EXERCISE —
Repeat precisely the span of lines below that opens with the line containing "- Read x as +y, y" and closes with the line containing "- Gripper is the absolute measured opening", both included.

Stored items from a collection:
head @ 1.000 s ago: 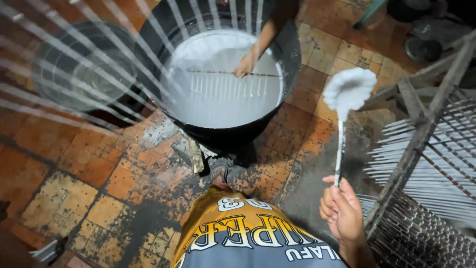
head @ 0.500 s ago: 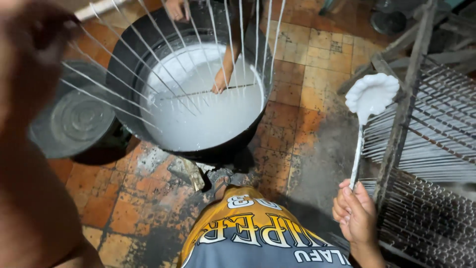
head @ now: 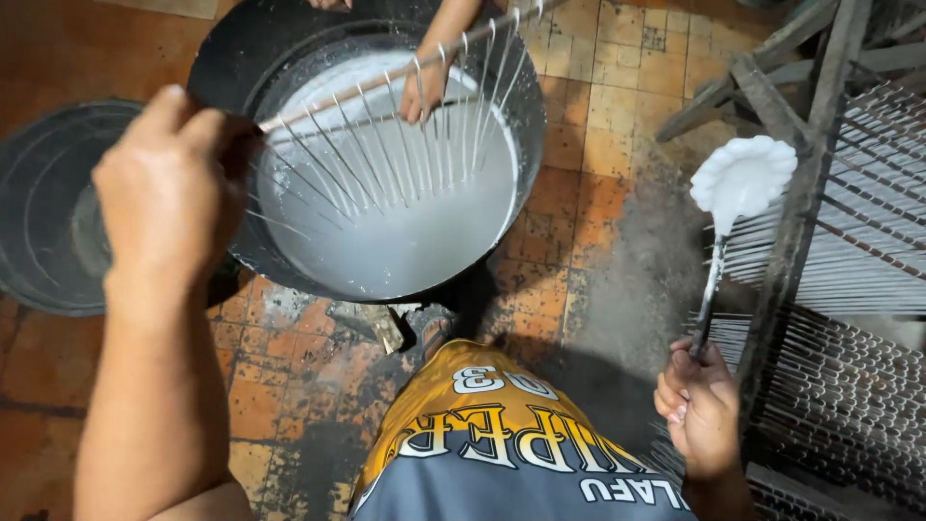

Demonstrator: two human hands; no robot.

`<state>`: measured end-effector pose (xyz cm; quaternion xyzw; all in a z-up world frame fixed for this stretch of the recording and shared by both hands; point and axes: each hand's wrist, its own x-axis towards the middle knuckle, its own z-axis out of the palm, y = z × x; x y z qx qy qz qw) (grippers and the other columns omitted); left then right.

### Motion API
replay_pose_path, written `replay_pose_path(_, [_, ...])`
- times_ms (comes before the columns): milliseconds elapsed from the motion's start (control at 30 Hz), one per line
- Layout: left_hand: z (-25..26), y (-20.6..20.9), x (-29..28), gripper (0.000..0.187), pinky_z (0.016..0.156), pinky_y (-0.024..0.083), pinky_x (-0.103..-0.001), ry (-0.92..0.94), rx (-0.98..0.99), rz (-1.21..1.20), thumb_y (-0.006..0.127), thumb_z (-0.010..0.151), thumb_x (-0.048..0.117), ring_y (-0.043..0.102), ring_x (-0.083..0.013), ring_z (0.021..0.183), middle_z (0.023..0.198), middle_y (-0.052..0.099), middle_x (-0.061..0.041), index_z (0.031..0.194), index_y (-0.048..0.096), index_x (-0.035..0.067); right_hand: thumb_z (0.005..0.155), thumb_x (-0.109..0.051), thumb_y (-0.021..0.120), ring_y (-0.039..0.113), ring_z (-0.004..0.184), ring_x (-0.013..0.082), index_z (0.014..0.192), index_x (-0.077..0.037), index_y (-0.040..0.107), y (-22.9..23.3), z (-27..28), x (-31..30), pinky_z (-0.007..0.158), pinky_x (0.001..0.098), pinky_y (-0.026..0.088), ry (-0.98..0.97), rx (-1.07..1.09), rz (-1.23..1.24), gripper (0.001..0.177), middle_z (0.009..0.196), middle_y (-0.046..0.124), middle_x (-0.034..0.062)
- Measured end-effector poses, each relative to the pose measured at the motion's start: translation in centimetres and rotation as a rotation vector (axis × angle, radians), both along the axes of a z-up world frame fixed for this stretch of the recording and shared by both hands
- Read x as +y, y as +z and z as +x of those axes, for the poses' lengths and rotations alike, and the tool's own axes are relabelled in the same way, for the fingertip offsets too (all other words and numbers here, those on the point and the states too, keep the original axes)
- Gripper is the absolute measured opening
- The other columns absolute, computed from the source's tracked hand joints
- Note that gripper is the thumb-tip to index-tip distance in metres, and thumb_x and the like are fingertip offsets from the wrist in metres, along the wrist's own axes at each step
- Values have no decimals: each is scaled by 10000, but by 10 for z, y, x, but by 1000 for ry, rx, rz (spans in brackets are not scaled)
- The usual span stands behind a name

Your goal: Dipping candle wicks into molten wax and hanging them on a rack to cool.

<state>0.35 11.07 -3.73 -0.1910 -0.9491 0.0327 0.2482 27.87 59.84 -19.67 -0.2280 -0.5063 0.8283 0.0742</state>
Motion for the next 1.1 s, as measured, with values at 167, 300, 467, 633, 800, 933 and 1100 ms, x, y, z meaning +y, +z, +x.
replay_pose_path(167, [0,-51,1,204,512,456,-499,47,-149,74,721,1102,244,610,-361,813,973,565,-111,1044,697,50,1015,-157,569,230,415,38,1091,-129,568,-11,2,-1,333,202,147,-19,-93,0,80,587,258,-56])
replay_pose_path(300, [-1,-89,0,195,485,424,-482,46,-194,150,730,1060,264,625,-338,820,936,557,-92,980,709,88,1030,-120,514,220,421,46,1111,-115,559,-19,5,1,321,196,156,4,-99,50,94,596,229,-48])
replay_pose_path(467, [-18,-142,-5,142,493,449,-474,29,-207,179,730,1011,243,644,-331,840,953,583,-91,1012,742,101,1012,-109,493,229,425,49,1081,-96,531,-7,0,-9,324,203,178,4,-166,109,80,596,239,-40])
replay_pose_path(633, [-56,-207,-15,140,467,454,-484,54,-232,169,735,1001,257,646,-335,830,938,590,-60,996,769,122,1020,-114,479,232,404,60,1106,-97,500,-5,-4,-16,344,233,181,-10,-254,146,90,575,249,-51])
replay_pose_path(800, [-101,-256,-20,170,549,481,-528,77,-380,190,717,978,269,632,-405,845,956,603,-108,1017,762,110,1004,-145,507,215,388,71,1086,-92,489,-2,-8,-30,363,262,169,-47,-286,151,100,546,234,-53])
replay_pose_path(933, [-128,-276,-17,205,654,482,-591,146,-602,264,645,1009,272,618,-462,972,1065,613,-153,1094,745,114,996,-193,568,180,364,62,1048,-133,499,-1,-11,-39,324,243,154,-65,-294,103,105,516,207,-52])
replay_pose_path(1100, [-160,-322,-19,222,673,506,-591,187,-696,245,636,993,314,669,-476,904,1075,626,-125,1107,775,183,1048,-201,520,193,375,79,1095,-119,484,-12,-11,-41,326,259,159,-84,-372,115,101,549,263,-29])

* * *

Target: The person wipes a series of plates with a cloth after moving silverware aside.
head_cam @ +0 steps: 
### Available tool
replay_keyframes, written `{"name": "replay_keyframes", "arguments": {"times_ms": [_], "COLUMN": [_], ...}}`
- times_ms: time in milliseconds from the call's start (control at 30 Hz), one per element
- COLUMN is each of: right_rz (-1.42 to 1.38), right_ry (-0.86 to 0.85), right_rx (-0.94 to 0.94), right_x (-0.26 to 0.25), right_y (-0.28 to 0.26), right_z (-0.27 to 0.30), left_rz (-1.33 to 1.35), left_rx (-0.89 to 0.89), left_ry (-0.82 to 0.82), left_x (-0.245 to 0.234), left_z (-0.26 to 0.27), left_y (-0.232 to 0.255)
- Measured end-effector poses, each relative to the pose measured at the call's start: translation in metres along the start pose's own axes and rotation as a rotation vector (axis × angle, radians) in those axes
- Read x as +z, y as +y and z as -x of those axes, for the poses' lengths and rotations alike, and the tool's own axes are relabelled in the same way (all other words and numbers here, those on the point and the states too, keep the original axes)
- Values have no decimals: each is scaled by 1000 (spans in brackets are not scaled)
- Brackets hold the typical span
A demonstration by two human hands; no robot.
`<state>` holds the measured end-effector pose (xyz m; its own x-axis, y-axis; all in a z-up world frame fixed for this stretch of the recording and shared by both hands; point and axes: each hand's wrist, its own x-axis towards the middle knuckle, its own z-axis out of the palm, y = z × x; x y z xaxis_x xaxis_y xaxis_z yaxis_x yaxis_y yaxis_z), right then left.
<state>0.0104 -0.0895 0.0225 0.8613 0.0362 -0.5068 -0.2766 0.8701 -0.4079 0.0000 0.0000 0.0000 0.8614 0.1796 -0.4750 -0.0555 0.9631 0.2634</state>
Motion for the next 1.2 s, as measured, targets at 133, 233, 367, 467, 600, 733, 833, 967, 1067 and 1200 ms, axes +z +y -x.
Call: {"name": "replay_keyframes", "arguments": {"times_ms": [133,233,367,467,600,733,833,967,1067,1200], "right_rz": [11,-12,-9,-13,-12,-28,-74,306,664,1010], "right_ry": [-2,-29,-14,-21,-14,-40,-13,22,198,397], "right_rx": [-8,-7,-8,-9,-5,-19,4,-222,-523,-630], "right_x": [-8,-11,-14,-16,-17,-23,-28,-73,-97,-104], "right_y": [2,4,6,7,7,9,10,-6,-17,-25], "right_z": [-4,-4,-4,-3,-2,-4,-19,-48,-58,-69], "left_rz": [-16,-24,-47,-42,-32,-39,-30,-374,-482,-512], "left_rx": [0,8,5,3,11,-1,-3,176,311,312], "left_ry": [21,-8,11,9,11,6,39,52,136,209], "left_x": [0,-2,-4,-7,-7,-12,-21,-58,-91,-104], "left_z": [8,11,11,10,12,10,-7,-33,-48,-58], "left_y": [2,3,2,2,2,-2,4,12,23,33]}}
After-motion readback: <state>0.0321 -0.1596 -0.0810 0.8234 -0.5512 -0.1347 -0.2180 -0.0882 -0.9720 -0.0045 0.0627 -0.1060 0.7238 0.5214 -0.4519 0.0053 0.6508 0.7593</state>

ANSWER SPACE —
- Read x as +y, y as +z and z as +x of those axes, for the poses' lengths and rotations alike, and the tool's own axes are relabelled in the same way, for the fingertip offsets too (all other words and numbers here, those on the point and the states too, keep the original axes)
- Gripper is the absolute measured opening

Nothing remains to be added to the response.